* _What you should do_:
Each record needs to be echoed exactly; can you do that?

* _Material to process_:
[Start of section]

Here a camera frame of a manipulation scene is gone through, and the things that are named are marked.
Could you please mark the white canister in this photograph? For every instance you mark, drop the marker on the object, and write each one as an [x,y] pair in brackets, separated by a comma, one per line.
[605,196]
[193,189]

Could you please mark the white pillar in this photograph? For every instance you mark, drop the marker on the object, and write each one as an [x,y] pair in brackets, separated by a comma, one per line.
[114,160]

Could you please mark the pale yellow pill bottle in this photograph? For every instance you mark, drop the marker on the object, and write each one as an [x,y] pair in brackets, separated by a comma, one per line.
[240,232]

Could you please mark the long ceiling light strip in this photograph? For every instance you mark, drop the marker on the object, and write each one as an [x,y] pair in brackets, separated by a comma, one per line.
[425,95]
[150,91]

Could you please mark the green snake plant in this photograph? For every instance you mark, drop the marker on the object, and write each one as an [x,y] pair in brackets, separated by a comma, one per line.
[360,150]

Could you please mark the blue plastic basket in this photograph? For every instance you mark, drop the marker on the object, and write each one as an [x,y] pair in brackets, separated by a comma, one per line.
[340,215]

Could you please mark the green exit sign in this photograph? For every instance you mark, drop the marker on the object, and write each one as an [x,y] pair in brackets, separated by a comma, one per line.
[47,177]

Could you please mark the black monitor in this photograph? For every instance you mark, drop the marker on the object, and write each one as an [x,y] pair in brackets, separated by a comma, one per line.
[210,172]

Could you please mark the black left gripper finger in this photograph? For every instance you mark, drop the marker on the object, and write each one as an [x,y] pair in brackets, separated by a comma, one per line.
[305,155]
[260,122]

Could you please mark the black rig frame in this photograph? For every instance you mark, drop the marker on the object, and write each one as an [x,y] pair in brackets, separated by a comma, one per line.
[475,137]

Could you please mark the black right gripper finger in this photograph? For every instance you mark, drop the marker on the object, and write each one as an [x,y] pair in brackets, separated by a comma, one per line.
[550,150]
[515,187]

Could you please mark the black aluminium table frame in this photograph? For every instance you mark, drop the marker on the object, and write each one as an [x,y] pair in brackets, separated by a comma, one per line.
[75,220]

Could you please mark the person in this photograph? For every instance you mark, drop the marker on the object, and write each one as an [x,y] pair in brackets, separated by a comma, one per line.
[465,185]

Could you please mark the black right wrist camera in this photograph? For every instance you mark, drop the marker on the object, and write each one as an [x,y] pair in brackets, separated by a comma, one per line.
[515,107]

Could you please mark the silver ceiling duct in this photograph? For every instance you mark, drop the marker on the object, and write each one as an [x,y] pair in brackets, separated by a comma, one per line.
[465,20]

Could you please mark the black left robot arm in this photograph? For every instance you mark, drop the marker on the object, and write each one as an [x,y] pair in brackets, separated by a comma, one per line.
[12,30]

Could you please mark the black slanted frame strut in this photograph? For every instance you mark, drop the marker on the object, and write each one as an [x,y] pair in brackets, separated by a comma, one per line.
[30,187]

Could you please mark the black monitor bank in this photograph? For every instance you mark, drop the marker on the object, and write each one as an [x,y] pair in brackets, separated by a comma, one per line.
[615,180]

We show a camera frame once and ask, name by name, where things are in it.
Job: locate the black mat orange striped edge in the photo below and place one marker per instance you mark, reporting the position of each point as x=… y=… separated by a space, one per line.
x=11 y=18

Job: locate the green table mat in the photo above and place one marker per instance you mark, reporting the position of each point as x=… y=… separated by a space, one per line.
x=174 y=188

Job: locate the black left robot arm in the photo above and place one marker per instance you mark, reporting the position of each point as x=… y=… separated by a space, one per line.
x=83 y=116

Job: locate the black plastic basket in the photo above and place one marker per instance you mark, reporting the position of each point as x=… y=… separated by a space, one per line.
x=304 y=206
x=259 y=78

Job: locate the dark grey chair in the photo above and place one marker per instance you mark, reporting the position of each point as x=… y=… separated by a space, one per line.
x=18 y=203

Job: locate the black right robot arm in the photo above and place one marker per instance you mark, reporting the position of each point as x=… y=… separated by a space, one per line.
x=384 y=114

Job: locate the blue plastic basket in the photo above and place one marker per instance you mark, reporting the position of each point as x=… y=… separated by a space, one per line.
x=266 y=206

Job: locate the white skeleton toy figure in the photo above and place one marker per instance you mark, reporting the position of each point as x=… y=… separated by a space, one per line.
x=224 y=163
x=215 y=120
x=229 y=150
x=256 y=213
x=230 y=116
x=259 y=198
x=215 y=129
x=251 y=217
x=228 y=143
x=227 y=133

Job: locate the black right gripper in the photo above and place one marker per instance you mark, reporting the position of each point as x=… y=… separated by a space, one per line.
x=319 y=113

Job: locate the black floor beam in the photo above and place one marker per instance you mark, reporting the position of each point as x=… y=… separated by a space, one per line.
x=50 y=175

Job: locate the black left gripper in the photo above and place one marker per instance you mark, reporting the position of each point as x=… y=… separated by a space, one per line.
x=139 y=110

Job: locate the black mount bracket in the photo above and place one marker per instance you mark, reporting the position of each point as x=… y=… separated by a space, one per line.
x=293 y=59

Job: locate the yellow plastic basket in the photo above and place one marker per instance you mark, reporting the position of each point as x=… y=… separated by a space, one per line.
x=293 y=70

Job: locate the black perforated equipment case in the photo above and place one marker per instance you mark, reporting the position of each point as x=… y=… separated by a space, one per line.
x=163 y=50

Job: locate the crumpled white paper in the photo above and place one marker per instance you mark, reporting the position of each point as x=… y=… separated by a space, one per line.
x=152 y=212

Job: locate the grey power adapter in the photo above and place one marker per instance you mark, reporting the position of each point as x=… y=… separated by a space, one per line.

[End of section]

* _Task result_:
Here a camera frame of a manipulation scene is gone through, and the things that are named are marked.
Could you please mark the white canister in this photograph? For every instance you mark, drop the marker on the object, and write each one as an [x,y] pair in brackets, separated by a comma, one per line.
[605,196]
[193,189]

Could you please mark the white pillar in this photograph? For every instance you mark, drop the marker on the object, and write each one as an [x,y] pair in brackets, separated by a comma, one per line.
[114,160]

Could you please mark the pale yellow pill bottle in this photograph? For every instance you mark, drop the marker on the object, and write each one as an [x,y] pair in brackets, separated by a comma, one per line.
[240,232]

Could you please mark the long ceiling light strip in this photograph? For every instance you mark, drop the marker on the object, and write each one as an [x,y] pair in brackets, separated by a comma, one per line.
[425,95]
[150,91]

Could you please mark the green snake plant in this photograph? For every instance you mark, drop the marker on the object, and write each one as an [x,y] pair in brackets, separated by a comma, one per line.
[360,150]

Could you please mark the blue plastic basket in this photograph? For every instance you mark, drop the marker on the object, and write each one as an [x,y] pair in brackets, separated by a comma, one per line.
[340,215]

Could you please mark the green exit sign in this photograph? For every instance you mark, drop the marker on the object, and write each one as an [x,y] pair in brackets, separated by a comma, one per line.
[47,177]

Could you please mark the black monitor in this photograph? For every instance you mark, drop the marker on the object, and write each one as an [x,y] pair in brackets, separated by a comma, one per line.
[210,172]

Could you please mark the black left gripper finger in this photograph? For every instance you mark, drop the marker on the object, and write each one as an [x,y] pair in brackets, separated by a comma, one per line.
[305,155]
[260,122]

Could you please mark the black rig frame in this photograph? For every instance you mark, drop the marker on the object, and write each one as an [x,y] pair in brackets, separated by a comma, one per line.
[475,137]

Could you please mark the black right gripper finger in this photograph? For every instance you mark, drop the marker on the object, and write each one as an [x,y] pair in brackets, separated by a comma, one per line.
[550,150]
[515,187]

Could you please mark the black aluminium table frame in this photograph? For every instance you mark, drop the marker on the object, and write each one as an [x,y] pair in brackets, separated by a comma, one per line.
[75,220]

Could you please mark the person in this photograph? For every instance you mark, drop the marker on the object, and write each one as an [x,y] pair in brackets, separated by a comma, one per line.
[465,185]

Could you please mark the black right wrist camera in this photograph? For every instance you mark, drop the marker on the object, and write each one as an [x,y] pair in brackets, separated by a comma, one per line.
[515,107]

Could you please mark the silver ceiling duct in this photograph? For every instance you mark, drop the marker on the object, and write each one as an [x,y] pair in brackets, separated by a comma, one per line.
[465,20]

Could you please mark the black left robot arm in this photograph? For every instance you mark, drop the marker on the object, and write each one as an [x,y] pair in brackets, separated by a comma, one per line.
[12,30]

Could you please mark the black slanted frame strut in this photograph? For every instance you mark, drop the marker on the object, and write each one as an [x,y] pair in brackets, separated by a comma, one per line.
[30,187]

Could you please mark the black monitor bank in this photograph? For every instance you mark, drop the marker on the object, and write each one as an [x,y] pair in brackets, separated by a comma, one per line.
[615,180]

We show a camera frame once and ask, name by name, where things are in it.
Job: locate the black mat orange striped edge in the photo below and place one marker per instance you mark, reporting the position of each point as x=… y=… separated by a space, one per line.
x=11 y=18

Job: locate the green table mat in the photo above and place one marker per instance you mark, reporting the position of each point as x=… y=… separated by a space, one per line.
x=174 y=188

Job: locate the black left robot arm in the photo above and place one marker per instance you mark, reporting the position of each point as x=… y=… separated by a space, one per line.
x=83 y=116

Job: locate the black plastic basket in the photo above and place one marker per instance you mark, reporting the position of each point as x=… y=… separated by a space, one per line.
x=304 y=206
x=259 y=78

Job: locate the dark grey chair in the photo above and place one marker per instance you mark, reporting the position of each point as x=… y=… separated by a space, one per line.
x=18 y=203

Job: locate the black right robot arm in the photo above and place one marker per instance you mark, reporting the position of each point as x=… y=… separated by a space, one per line.
x=384 y=114

Job: locate the blue plastic basket in the photo above and place one marker per instance you mark, reporting the position of each point as x=… y=… separated by a space, one per line.
x=266 y=206

Job: locate the white skeleton toy figure in the photo above and place one marker per instance you mark, reporting the position of each point as x=… y=… separated by a space, one per line.
x=224 y=163
x=215 y=120
x=229 y=150
x=256 y=213
x=230 y=116
x=259 y=198
x=215 y=129
x=251 y=217
x=228 y=143
x=227 y=133

Job: locate the black right gripper in the photo above and place one marker per instance you mark, reporting the position of each point as x=… y=… separated by a space, one per line.
x=319 y=113

Job: locate the black floor beam in the photo above and place one marker per instance you mark, reporting the position of each point as x=… y=… separated by a space, one per line.
x=50 y=175

Job: locate the black left gripper in the photo above and place one marker per instance you mark, reporting the position of each point as x=… y=… separated by a space, one per line.
x=139 y=110

Job: locate the black mount bracket in the photo above and place one marker per instance you mark, reporting the position of each point as x=… y=… separated by a space, one per line.
x=293 y=59

Job: locate the yellow plastic basket in the photo above and place one marker per instance you mark, reporting the position of each point as x=… y=… separated by a space, one per line.
x=293 y=70

Job: locate the black perforated equipment case in the photo above and place one marker per instance you mark, reporting the position of each point as x=… y=… separated by a space, one per line.
x=163 y=50

Job: locate the crumpled white paper in the photo above and place one marker per instance you mark, reporting the position of each point as x=… y=… separated by a space, one per line.
x=152 y=212

Job: locate the grey power adapter in the photo above and place one marker per instance you mark, reporting the position of each point as x=… y=… separated by a space, one per line.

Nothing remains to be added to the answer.